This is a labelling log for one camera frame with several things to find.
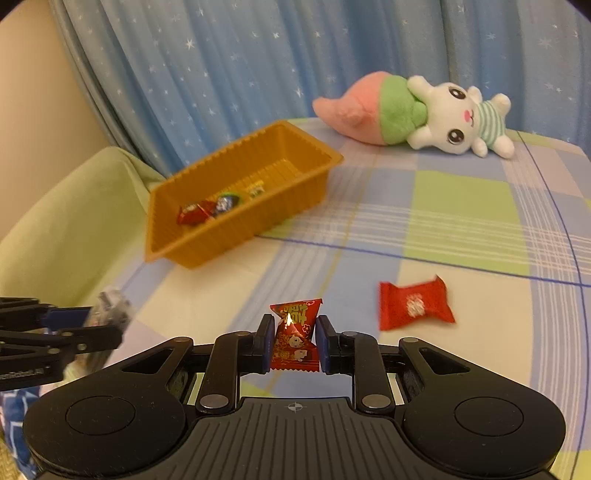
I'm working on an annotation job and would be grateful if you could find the light green cloth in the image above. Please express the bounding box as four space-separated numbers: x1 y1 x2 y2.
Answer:
0 146 164 305

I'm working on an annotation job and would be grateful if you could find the long red snack packet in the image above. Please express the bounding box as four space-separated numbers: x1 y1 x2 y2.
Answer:
178 200 218 227

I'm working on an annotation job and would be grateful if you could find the blue patterned cloth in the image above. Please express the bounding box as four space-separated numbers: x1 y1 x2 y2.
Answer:
0 388 42 478

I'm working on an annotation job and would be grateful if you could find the checkered tablecloth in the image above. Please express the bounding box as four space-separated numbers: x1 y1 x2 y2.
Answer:
92 117 591 480

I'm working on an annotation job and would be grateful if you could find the green peanut snack packet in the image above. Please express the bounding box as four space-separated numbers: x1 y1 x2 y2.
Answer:
215 191 244 215

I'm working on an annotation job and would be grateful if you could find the blue starry curtain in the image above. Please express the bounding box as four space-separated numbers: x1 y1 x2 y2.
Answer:
48 0 591 162

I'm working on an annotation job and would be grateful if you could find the small red candy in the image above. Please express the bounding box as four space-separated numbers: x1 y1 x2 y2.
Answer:
270 299 323 371

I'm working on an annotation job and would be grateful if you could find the large red snack packet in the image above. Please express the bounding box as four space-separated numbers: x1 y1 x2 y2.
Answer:
379 275 455 332

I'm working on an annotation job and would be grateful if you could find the orange plastic tray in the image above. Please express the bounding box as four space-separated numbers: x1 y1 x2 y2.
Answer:
144 120 345 270

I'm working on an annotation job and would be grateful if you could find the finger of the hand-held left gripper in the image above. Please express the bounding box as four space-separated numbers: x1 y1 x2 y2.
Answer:
0 325 124 360
0 298 93 331

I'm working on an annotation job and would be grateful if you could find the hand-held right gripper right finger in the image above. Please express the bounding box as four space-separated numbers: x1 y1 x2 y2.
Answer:
318 315 476 416

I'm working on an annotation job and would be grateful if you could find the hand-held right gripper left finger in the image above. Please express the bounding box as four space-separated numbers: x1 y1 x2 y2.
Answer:
115 315 274 416

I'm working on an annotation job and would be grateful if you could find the white bunny plush toy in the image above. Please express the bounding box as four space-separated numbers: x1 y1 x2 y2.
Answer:
313 70 515 160

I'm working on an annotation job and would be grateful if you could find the grey clear snack packet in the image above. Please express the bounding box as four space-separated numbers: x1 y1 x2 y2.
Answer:
65 286 134 374

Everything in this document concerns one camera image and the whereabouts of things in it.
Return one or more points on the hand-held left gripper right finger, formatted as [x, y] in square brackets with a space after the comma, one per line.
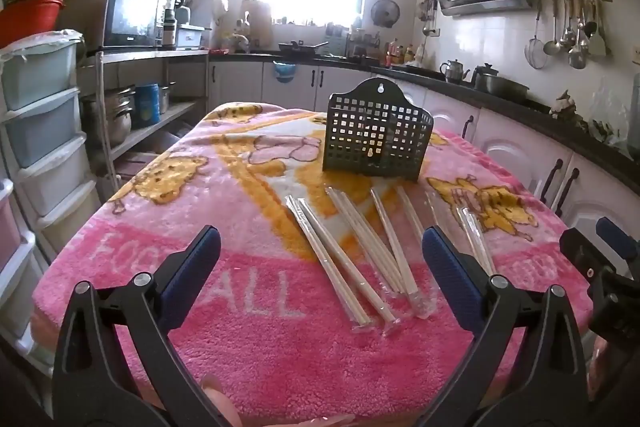
[450, 277]

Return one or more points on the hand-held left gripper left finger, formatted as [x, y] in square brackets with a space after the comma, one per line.
[192, 272]

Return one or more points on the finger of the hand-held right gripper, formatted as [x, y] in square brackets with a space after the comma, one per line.
[620, 239]
[585, 249]

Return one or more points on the dark green perforated utensil holder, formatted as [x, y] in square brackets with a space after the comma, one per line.
[345, 167]

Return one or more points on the person's left hand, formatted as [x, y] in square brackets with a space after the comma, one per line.
[220, 399]

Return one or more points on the pink cartoon printed blanket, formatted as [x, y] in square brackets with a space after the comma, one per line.
[250, 357]

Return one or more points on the clear plastic bag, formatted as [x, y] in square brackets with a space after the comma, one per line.
[610, 112]

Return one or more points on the black kitchen countertop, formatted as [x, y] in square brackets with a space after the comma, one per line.
[550, 121]

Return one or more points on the ginger root pile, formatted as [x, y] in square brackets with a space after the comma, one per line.
[564, 104]

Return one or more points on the blue canister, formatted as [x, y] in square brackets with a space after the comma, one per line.
[147, 101]

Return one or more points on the steel pot with black lid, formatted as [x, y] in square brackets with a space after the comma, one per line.
[500, 87]

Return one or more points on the steel ladle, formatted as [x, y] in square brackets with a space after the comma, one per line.
[567, 38]
[551, 47]
[576, 58]

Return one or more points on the green spatula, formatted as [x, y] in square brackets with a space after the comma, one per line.
[598, 46]

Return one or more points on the steel mesh strainer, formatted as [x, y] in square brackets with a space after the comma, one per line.
[536, 54]

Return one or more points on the steel kettle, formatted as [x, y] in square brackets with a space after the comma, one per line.
[454, 72]

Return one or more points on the plastic drawer tower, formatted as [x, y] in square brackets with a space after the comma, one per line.
[40, 117]

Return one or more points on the blue hanging basket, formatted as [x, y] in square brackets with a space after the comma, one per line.
[284, 73]

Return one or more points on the metal shelf rack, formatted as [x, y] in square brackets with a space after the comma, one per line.
[150, 55]

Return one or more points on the group of condiment bottles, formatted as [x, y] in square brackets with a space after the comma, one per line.
[400, 54]

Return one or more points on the white lidded container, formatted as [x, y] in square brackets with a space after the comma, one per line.
[190, 38]

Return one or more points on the black wok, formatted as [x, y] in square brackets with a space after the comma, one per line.
[300, 48]

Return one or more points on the tall white jug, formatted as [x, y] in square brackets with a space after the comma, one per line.
[257, 24]

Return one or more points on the black microwave oven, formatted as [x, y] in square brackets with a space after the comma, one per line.
[132, 14]

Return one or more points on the black blender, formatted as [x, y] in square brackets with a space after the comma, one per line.
[172, 2]

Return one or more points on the small round fan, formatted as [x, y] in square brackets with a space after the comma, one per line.
[385, 13]

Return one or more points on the red plastic bucket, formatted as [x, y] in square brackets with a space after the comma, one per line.
[30, 19]

## Prompt
Reproduce all of the records above exactly, but exclude the pictures.

## Output below
This is a labelling log for one camera frame with several things to find.
I'm working on an annotation job and would be grateful if you could find the light green cloth in the image above. Please express the bounding box as four space-separated numbers: x1 y1 x2 y2.
Answer:
0 146 164 305

I'm working on an annotation job and would be grateful if you could find the long red snack packet in the image above. Please express the bounding box as four space-separated numbers: x1 y1 x2 y2.
Answer:
178 200 218 227

I'm working on an annotation job and would be grateful if you could find the blue patterned cloth in the image above. Please express the bounding box as four space-separated numbers: x1 y1 x2 y2.
Answer:
0 388 42 478

I'm working on an annotation job and would be grateful if you could find the checkered tablecloth in the image above. Please express the bounding box as four space-separated numbers: x1 y1 x2 y2.
Answer:
92 117 591 480

I'm working on an annotation job and would be grateful if you could find the green peanut snack packet in the image above. Please express the bounding box as four space-separated numbers: x1 y1 x2 y2.
Answer:
215 191 244 215

I'm working on an annotation job and would be grateful if you could find the blue starry curtain in the image above. Please express the bounding box as four space-separated numbers: x1 y1 x2 y2.
Answer:
48 0 591 162

I'm working on an annotation job and would be grateful if you could find the small red candy in the image above. Please express the bounding box as four space-separated numbers: x1 y1 x2 y2.
Answer:
270 299 323 371

I'm working on an annotation job and would be grateful if you could find the large red snack packet in the image above. Please express the bounding box as four space-separated numbers: x1 y1 x2 y2.
Answer:
379 275 455 332

I'm working on an annotation job and would be grateful if you could find the orange plastic tray in the image above. Please express the bounding box as four space-separated numbers: x1 y1 x2 y2.
Answer:
144 120 345 270

I'm working on an annotation job and would be grateful if you could find the finger of the hand-held left gripper in the image above. Please express the bounding box as four space-separated numbers: x1 y1 x2 y2.
Answer:
0 325 124 360
0 298 93 331

I'm working on an annotation job and would be grateful if you could find the hand-held right gripper right finger in the image above. Please express the bounding box as four space-separated numbers: x1 y1 x2 y2.
Answer:
318 315 476 416

I'm working on an annotation job and would be grateful if you could find the hand-held right gripper left finger in the image above. Please express the bounding box as four space-separated numbers: x1 y1 x2 y2.
Answer:
115 315 274 416

I'm working on an annotation job and would be grateful if you could find the white bunny plush toy in the image above. Please express the bounding box as four space-separated numbers: x1 y1 x2 y2.
Answer:
313 70 515 160

I'm working on an annotation job and would be grateful if you could find the grey clear snack packet in the image above. Please express the bounding box as four space-separated numbers: x1 y1 x2 y2.
Answer:
65 286 134 374

Everything in this document concerns one camera image and the whereabouts of things in it.
Return one or more points on the hand-held left gripper right finger, formatted as [x, y] in square brackets with a space after the comma, one per line.
[450, 277]

Return one or more points on the hand-held left gripper left finger, formatted as [x, y] in square brackets with a space after the comma, one per line.
[192, 272]

Return one or more points on the finger of the hand-held right gripper, formatted as [x, y] in square brackets with a space after the comma, one per line.
[620, 239]
[585, 249]

Return one or more points on the dark green perforated utensil holder, formatted as [x, y] in square brackets with a space after the comma, one per line.
[345, 167]

Return one or more points on the person's left hand, formatted as [x, y] in square brackets with a space after the comma, one per line.
[220, 399]

Return one or more points on the pink cartoon printed blanket, formatted as [x, y] in square brackets with a space after the comma, one per line.
[250, 357]

Return one or more points on the clear plastic bag, formatted as [x, y] in square brackets with a space after the comma, one per line.
[610, 112]

Return one or more points on the black kitchen countertop, formatted as [x, y] in square brackets with a space after the comma, one per line.
[550, 121]

Return one or more points on the ginger root pile, formatted as [x, y] in square brackets with a space after the comma, one per line.
[564, 104]

Return one or more points on the blue canister, formatted as [x, y] in square brackets with a space after the comma, one per line.
[147, 101]

Return one or more points on the steel pot with black lid, formatted as [x, y] in square brackets with a space after the comma, one per line.
[500, 87]

Return one or more points on the steel ladle, formatted as [x, y] in square brackets with a space after the comma, one per line.
[567, 38]
[551, 47]
[576, 58]

Return one or more points on the green spatula, formatted as [x, y] in square brackets with a space after the comma, one per line.
[598, 46]

Return one or more points on the steel mesh strainer, formatted as [x, y] in square brackets with a space after the comma, one per line.
[536, 54]

Return one or more points on the steel kettle, formatted as [x, y] in square brackets with a space after the comma, one per line.
[454, 72]

Return one or more points on the plastic drawer tower, formatted as [x, y] in square brackets with a space after the comma, one per line.
[40, 117]

Return one or more points on the blue hanging basket, formatted as [x, y] in square brackets with a space after the comma, one per line.
[284, 73]

Return one or more points on the metal shelf rack, formatted as [x, y] in square brackets with a space after the comma, one per line.
[150, 55]

Return one or more points on the group of condiment bottles, formatted as [x, y] in square brackets with a space after the comma, one per line.
[400, 54]

Return one or more points on the white lidded container, formatted as [x, y] in square brackets with a space after the comma, one per line.
[190, 38]

Return one or more points on the black wok, formatted as [x, y] in square brackets with a space after the comma, one per line.
[300, 48]

Return one or more points on the tall white jug, formatted as [x, y] in square brackets with a space after the comma, one per line.
[257, 24]

Return one or more points on the black microwave oven, formatted as [x, y] in square brackets with a space after the comma, one per line.
[132, 14]

Return one or more points on the black blender, formatted as [x, y] in square brackets with a space after the comma, one per line.
[172, 2]

Return one or more points on the small round fan, formatted as [x, y] in square brackets with a space after the comma, one per line.
[385, 13]

Return one or more points on the red plastic bucket, formatted as [x, y] in square brackets with a space after the comma, one per line.
[30, 19]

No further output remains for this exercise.